Many know the fundamentals that go into designing a new development – the location of buildings, sewerage, water, roads and footpaths.
But what about considering the development from an Indigenous cultural lens first, and then fitting the rest around Country?
That’s the approach being taken by Urbanistik while designing its proposed retirement facility at Gungahlin Homestead.
To spearhead the design, it’s employed Dr Chels Marshall – a cultural systems ecologist and senior research fellow at Deakin University’s National Indigenous Knowledges Education Research Innovation (NIKERI) Institute.
“It’s about putting Country first, because healthy Country means healthy people,” the Gumbaynggirr woman said.

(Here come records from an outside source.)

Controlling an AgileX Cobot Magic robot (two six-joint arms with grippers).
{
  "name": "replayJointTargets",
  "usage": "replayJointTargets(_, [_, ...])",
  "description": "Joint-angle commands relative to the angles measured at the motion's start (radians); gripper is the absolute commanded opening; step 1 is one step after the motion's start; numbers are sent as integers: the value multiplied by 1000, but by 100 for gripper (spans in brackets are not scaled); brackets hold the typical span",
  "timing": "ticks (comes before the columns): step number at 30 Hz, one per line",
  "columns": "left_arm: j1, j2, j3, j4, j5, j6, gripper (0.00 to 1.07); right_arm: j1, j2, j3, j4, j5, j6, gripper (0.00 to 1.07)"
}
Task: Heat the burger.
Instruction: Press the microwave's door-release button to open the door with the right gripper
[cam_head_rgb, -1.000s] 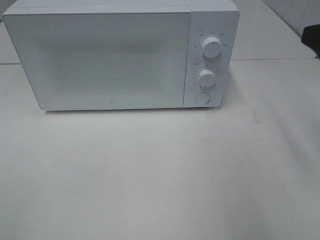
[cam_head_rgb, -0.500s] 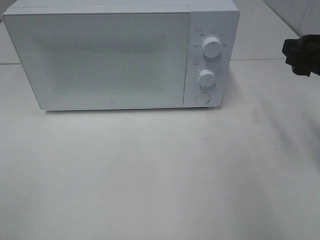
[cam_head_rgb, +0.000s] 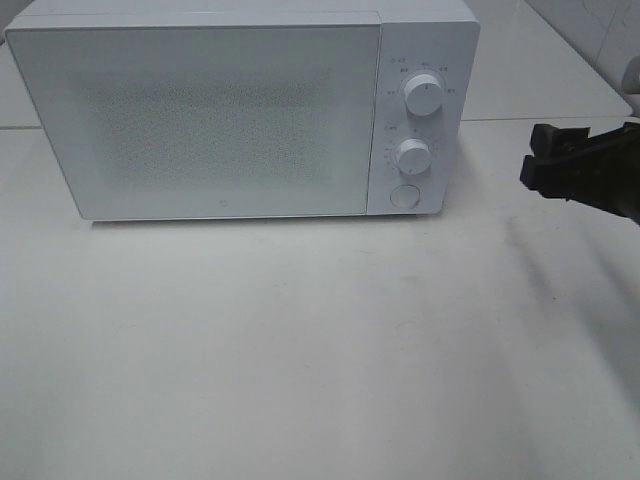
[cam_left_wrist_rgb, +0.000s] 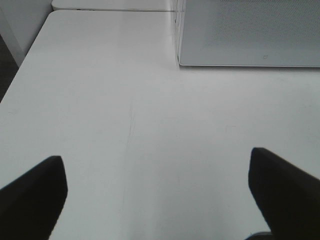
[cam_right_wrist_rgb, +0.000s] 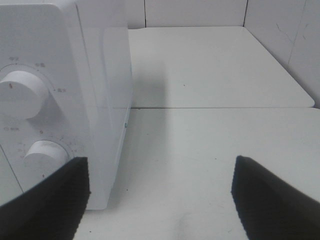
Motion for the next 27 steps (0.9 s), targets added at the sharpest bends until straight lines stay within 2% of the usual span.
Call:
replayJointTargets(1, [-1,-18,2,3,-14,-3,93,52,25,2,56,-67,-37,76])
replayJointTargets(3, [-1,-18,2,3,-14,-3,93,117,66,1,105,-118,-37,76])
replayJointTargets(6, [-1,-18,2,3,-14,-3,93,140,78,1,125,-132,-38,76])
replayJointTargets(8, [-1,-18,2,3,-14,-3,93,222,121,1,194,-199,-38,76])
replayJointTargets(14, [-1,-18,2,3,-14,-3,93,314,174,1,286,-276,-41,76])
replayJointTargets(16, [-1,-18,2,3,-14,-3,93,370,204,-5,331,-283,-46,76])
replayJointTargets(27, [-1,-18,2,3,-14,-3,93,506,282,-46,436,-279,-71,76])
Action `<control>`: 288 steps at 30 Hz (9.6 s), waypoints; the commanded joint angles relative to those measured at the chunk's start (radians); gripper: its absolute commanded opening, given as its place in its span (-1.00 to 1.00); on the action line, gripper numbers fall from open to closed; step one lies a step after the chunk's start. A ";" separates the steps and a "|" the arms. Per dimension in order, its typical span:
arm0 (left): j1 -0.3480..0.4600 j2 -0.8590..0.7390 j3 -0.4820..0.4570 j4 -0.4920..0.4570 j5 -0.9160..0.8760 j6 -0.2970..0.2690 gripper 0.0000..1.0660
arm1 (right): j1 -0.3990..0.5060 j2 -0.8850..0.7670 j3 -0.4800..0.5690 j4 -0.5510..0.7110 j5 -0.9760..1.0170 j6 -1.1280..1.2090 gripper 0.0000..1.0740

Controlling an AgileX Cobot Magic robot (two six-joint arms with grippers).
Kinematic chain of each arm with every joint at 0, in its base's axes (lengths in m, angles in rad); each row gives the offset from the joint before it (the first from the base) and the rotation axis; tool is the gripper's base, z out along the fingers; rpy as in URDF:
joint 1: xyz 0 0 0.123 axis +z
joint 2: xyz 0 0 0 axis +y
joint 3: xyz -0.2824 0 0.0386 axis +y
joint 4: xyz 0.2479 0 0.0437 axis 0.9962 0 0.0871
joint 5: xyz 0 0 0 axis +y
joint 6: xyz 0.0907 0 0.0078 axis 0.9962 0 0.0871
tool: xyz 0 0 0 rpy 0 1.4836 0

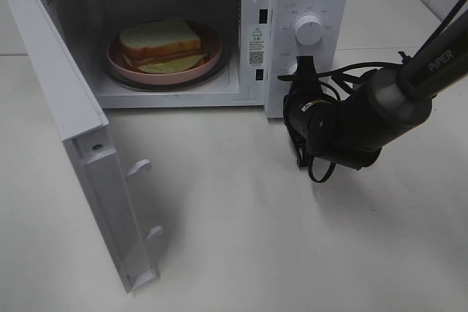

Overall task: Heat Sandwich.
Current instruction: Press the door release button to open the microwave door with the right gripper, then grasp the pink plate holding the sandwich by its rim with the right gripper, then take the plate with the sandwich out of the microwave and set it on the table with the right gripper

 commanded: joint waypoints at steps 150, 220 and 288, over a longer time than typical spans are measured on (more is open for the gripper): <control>-0.006 -0.020 0.001 -0.009 -0.009 -0.003 0.84 | 0.094 -0.566 -0.134 -0.883 1.479 -2.291 0.65; -0.006 -0.020 0.001 -0.009 -0.009 -0.003 0.84 | 0.159 0.238 -1.091 -0.829 1.400 -2.249 0.54; -0.006 -0.020 0.001 -0.007 -0.009 -0.003 0.84 | 0.144 0.362 -1.252 -0.638 1.601 -2.248 -1.00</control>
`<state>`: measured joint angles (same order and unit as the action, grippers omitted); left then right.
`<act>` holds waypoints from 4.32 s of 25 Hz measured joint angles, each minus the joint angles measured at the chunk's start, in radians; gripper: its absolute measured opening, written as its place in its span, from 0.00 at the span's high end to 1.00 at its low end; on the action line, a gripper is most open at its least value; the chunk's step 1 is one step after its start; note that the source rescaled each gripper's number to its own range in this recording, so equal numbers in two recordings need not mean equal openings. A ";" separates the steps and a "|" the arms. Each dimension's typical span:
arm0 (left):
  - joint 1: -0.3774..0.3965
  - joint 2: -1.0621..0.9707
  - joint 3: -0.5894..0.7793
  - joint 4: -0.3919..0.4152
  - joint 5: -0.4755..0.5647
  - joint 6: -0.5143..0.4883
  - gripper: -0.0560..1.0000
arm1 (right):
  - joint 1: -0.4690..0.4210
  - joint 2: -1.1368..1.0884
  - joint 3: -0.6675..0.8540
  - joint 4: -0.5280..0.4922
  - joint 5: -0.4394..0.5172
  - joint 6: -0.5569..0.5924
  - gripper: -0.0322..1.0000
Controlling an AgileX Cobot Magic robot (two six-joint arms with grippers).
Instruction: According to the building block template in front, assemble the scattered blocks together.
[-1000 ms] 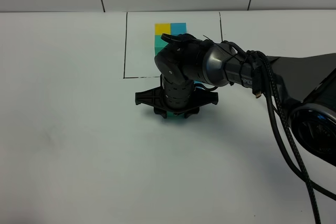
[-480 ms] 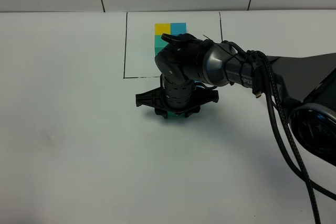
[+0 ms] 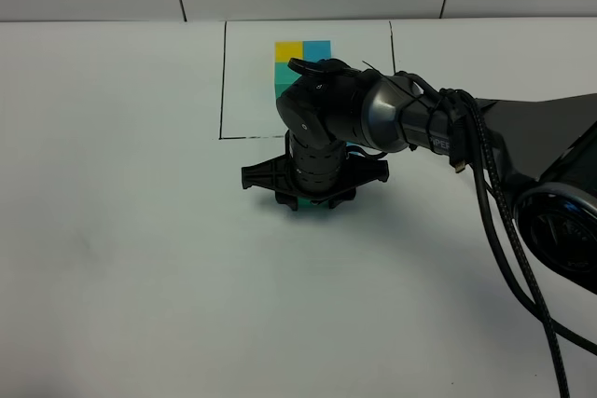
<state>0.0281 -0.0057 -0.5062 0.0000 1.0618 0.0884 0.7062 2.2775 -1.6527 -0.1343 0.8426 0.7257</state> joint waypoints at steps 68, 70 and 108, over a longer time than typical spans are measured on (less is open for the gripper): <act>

“Planning in the past has involved the complete removal of humans from the environmental processes and ecosystems, whereas Indigenous ideology places us in that.”
She said it was about approaching planning from the four Rs:
- regeneration – of species, functions and systems of the environment
- retainment – of native species and “kin”
- revegetation – identifying areas where that can happen
- reinventing – bringing back Indigenous ways of looking after Country, such as resetting with a cultural burn.
“It’s about a balance to acknowledge what is there and listening to what the country is saying to us,” Dr Marshall said.
“Just like with humans, we look at Country which is sick and go through the processes of working out why.”
Traditionally, the environment and a site’s ecology was placed towards the end of the planning process, once it was determined where essential infrastructure needed to be placed.
This approach has flipped that ideology on its head.
“It’s bringing humans to be part of the ecology cycle of a place, and become stewards and custodians of the land,” Dr Marshall said.
“It’s a completely different lens where we are a component of those systems.”
But what does this look like when it comes to planning a development?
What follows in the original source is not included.